→ Activity
The lines from the top of the material through the line with "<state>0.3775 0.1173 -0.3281" are to be set down exactly. Leave the pictures out.

→ Data shown
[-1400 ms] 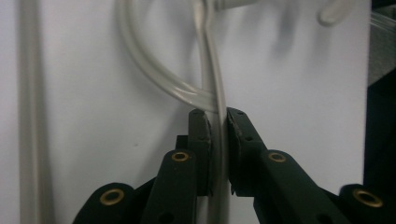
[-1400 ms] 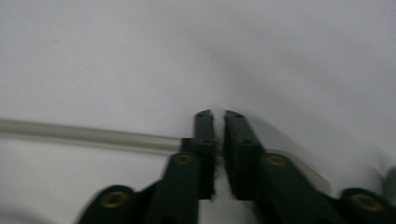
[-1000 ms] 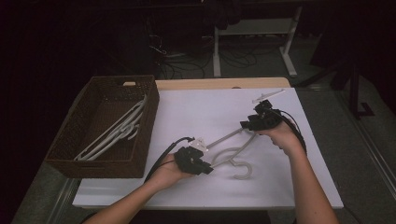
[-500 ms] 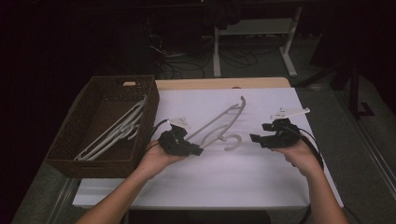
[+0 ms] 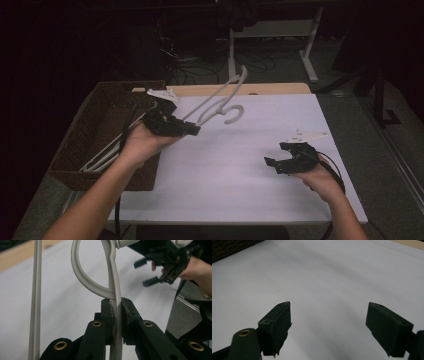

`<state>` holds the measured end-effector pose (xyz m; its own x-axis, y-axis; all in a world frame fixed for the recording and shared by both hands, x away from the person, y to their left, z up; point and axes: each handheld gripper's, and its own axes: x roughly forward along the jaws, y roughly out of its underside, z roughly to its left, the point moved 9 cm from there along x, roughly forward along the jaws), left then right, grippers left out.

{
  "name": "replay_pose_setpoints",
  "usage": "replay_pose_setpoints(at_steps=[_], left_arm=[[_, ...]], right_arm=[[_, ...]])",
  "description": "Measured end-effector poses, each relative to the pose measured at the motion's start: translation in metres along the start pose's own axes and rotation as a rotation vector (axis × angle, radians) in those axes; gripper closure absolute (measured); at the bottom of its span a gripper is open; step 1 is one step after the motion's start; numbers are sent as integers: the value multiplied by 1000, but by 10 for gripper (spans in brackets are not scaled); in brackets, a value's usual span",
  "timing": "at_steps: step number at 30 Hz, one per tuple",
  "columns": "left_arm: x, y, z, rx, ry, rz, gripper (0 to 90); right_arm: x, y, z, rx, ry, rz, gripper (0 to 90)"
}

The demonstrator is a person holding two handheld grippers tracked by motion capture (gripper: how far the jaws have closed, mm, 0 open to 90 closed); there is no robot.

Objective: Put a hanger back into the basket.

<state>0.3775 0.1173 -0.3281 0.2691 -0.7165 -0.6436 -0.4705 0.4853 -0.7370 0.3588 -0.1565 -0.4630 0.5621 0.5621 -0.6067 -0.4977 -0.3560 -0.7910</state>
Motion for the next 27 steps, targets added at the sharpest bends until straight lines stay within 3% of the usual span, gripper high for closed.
replay_pose_setpoints(at_steps=[5,9,17,20,27], left_arm=[[-39,-5,21,15,-41,-35,818],[-66,6,43,4,-79,-41,819],[-102,56,89,-27,-141,-33,818],[-113,78,105,-59,-152,-27,818],[-133,119,133,-97,-188,-11,817]], right_arm=[[0,4,4,-4,1,2,188],[0,8,4,-1,6,11,184],[1,10,-2,5,22,15,184],[1,10,-4,4,29,14,185],[3,9,-7,13,40,17,185]])
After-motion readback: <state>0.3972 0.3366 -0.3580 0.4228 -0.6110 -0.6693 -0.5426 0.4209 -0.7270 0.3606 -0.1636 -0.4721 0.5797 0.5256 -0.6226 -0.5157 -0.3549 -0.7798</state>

→ Response box
[-1400 ms] 
[-1400 ms] 
[-1000 ms] 
[-500 ms] 
[+0 ms] 

`<state>` holds the measured end-effector pose (xyz m; its own x-axis, y-axis; all in a world frame fixed for the recording and shared by both hands, x away from the person, y to their left, z up; point and axes: each handheld gripper's, and its own axes: x roughly forward along the jaws, y roughly out of its underside, z roughly to its left, the point moved 9 cm from there along x, roughly forward along the jaws), left then right, grippers left out.

{
  "name": "replay_pose_setpoints",
  "usage": "replay_pose_setpoints(at_steps=[_], left_arm=[[_, ...]], right_arm=[[_, ...]])",
  "description": "Measured end-effector poses, each relative to the pose measured at the motion's start: translation in metres along the start pose's own axes and rotation as a rotation vector (axis × angle, radians) in those axes; gripper closure absolute (measured); at the bottom of its span a gripper is open; step 1 is one step after the motion's start; numbers are sent as integers: the value multiplied by 1000, but by 10 for gripper (spans in brackets are not scaled); in brackets, a value's usual span",
  "timing": "at_steps: step number at 30 Hz, one per tuple",
  "columns": "left_arm: x, y, z, rx, ry, rz, gripper (0 to 90); right_arm: x, y, z, rx, ry, rz, gripper (0 to 90)"
}

The demonstrator is a person holding two handheld grippers tracked by motion capture (gripper: how far the jaws have closed, mm, 0 open to 90 closed); there is no robot.

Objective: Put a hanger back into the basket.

<state>0.3775 0.1173 -0.3281 0.2691 -0.7165 -0.6436 -0.4705 0.4853 -0.7370 0.3588 -0.1565 -0.4630 0.5621 0.5621 -0.6067 -0.4977 -0.3560 -0.7910</state>

Nothing more remains to be done for this exercise.